# ACube problem



## blah (Jun 13, 2008)

I've searched for quite a while but I haven't found any threads related to this so here goes: when I try to start ACube a message pops up and says "Failed to load Main-Class manifest attribute from C:\...<my directory>...\ACube3.jar".

I'm completely illiterate in programming so I don't know what I've done or what I've not done for this to happen. I've read the readme and it says I'm supposed to just open the .jar file but this is what I got. Anyone else with the same problem?

And I'm quite sure I have the proper version of JRE because I can run JNet and CCT normally.

By the way I downloaded the latest 3.1c Java Version Beta since there wasn't any other versions available for download at Josef Jelinek's site. And if it helps in fixing this problem, my OS is Windows Vista Home Basic.

Thanks in advance.


----------



## tim (Jun 13, 2008)

blah said:


> By the way I downloaded the latest 3.1c Java Version Beta since there wasn't any other versions available for download at Josef Jelinek's site. And if it helps in fixing this problem, my OS is Windows Vista Home Basic.
> 
> Thanks in advance.



3.1 doesn't sound like the latest JavaRE at all. It even doesn't sound like Java .

Anyway: try to run

```
java -jar ACube.jar
```
from the console


----------



## AvGalen (Jun 13, 2008)

Latest java runtime is probably not on Josef Jelinek's site  http://java.com/en/download/index.jsp or http://www.sun.com/getjava are updated more often.
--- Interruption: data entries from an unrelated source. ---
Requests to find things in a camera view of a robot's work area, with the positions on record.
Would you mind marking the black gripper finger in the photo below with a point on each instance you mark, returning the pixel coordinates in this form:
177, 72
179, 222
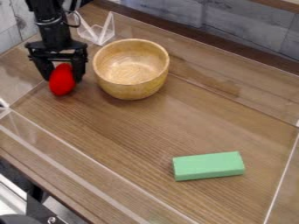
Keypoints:
78, 63
45, 67

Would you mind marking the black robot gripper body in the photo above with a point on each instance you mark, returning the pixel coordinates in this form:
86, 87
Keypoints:
57, 46

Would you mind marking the red plush strawberry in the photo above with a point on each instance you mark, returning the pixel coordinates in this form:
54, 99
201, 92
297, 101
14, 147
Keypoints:
62, 82

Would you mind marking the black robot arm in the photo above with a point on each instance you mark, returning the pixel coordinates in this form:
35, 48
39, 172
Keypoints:
49, 9

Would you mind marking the clear acrylic triangular stand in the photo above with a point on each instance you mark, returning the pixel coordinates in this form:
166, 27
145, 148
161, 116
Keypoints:
95, 33

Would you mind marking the wooden bowl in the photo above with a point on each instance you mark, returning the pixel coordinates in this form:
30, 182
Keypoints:
131, 67

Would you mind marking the green foam block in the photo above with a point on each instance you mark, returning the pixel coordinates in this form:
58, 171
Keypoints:
207, 166

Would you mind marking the clear acrylic tray wall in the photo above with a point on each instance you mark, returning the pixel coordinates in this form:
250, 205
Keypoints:
101, 195

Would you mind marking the black metal bracket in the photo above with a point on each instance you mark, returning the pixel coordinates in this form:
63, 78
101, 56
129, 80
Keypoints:
39, 212

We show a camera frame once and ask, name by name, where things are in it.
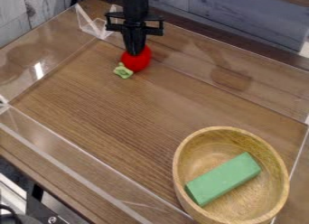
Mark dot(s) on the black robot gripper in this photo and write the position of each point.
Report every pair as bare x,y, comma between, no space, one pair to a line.
133,18

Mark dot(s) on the red plush strawberry toy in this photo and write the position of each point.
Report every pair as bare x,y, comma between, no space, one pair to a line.
132,64

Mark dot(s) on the wooden bowl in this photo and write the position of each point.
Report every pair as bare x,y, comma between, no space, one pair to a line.
254,202

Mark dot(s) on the green rectangular block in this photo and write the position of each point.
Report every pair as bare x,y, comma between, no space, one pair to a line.
212,184

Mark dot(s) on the clear acrylic corner bracket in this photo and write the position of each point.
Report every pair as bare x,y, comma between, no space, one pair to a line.
93,27

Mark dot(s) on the clear acrylic tray wall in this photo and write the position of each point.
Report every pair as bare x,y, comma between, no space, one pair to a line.
103,195

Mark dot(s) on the black table leg bracket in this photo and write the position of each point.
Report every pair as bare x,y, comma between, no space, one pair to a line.
46,209

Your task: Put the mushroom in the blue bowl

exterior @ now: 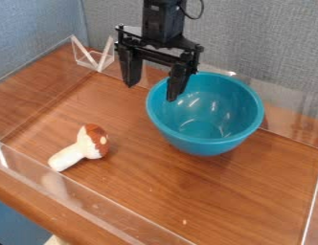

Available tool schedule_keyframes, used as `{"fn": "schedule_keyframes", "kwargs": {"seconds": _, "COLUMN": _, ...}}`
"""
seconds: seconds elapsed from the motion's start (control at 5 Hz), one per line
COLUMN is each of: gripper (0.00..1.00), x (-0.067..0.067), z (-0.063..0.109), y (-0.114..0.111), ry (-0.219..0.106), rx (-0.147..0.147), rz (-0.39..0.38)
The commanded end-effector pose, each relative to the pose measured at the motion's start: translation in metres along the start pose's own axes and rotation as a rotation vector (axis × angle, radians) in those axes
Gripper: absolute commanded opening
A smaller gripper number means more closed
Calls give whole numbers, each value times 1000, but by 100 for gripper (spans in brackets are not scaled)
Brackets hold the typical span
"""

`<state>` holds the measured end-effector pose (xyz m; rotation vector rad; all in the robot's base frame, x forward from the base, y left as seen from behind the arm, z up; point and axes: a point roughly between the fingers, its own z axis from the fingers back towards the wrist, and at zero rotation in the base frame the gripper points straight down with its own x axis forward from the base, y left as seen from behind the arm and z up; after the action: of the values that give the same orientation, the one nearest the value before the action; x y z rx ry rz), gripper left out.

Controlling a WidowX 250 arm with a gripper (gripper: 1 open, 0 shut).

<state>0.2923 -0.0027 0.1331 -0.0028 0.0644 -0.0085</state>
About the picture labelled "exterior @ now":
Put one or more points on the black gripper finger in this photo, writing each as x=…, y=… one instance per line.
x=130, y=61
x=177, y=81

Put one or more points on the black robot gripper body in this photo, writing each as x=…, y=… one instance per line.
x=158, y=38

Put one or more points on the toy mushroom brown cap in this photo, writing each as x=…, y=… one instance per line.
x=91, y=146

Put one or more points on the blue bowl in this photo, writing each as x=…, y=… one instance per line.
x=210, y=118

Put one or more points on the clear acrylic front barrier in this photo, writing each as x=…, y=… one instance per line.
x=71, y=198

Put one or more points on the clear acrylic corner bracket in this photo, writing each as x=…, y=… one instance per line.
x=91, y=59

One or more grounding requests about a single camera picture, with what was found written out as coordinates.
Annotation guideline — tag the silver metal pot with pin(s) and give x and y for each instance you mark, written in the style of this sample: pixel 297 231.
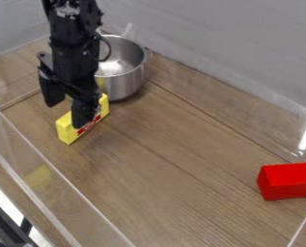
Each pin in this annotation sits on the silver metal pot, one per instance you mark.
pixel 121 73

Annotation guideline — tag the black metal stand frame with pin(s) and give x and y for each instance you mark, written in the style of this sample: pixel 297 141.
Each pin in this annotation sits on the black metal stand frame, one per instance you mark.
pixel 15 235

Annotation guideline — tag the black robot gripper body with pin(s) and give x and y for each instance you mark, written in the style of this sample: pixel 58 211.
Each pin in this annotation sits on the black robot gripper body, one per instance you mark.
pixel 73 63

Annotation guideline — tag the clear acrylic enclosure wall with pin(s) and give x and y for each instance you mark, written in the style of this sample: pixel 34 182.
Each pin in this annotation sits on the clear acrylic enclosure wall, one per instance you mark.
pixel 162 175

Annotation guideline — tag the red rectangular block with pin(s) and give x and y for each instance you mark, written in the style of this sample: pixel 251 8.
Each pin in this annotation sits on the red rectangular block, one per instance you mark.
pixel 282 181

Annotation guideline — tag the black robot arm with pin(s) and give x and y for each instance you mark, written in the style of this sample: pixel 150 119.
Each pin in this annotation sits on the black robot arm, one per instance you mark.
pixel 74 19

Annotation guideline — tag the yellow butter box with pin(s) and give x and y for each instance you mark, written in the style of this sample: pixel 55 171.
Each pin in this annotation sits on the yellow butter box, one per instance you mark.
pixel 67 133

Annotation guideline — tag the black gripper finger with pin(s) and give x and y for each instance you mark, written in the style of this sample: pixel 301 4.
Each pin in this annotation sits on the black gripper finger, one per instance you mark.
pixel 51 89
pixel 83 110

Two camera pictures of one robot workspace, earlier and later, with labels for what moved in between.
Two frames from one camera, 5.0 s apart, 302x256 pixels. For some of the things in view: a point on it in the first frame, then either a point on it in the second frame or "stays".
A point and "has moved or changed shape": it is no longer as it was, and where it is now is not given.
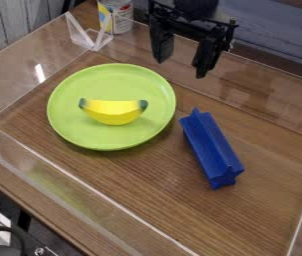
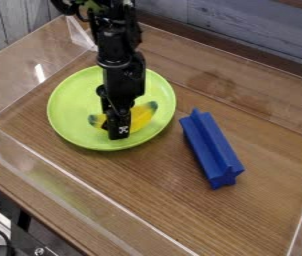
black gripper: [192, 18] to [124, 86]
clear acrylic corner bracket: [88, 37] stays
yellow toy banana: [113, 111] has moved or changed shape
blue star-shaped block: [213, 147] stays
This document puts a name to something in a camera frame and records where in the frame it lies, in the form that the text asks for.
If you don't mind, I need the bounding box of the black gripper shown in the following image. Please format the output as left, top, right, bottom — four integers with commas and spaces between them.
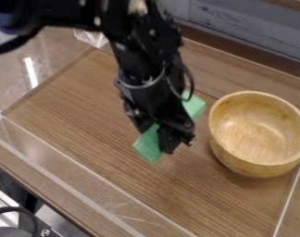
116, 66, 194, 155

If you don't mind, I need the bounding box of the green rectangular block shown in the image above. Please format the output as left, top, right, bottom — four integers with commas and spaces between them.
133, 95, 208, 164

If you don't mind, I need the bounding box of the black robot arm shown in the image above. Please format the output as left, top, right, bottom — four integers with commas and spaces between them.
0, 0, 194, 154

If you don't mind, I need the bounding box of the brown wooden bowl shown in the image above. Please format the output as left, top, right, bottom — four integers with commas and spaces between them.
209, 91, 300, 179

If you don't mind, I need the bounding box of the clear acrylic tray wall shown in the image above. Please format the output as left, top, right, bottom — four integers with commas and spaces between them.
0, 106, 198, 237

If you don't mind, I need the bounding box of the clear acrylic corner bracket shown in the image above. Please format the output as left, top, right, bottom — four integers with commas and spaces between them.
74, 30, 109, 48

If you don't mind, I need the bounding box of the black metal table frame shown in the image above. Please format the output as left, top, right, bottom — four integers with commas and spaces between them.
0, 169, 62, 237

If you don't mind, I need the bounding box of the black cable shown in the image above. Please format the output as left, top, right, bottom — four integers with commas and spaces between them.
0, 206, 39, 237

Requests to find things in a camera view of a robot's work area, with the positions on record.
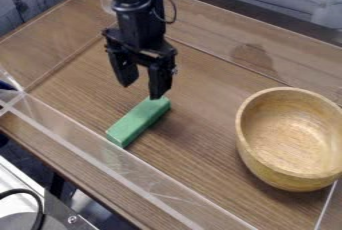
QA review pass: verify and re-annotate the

And make sure that you haven't unpacked the jar-file. If you have a jar file, it's fine. If you have a zip-file, unpack it so you get a jarf-file. Don't unpack the jar file! Some people have complained about browsers that consider a jar file as a zip file which leads to problems.


----------



## fanwuq (Jun 13, 2008)

Don't open the .jar file. Open the .exe file (the command line).
That was my mistake at first anyway.


----------



## blah (Jun 14, 2008)

Sorry if I was unclear but what I meant was 3.1c is the version of ACube not JRE.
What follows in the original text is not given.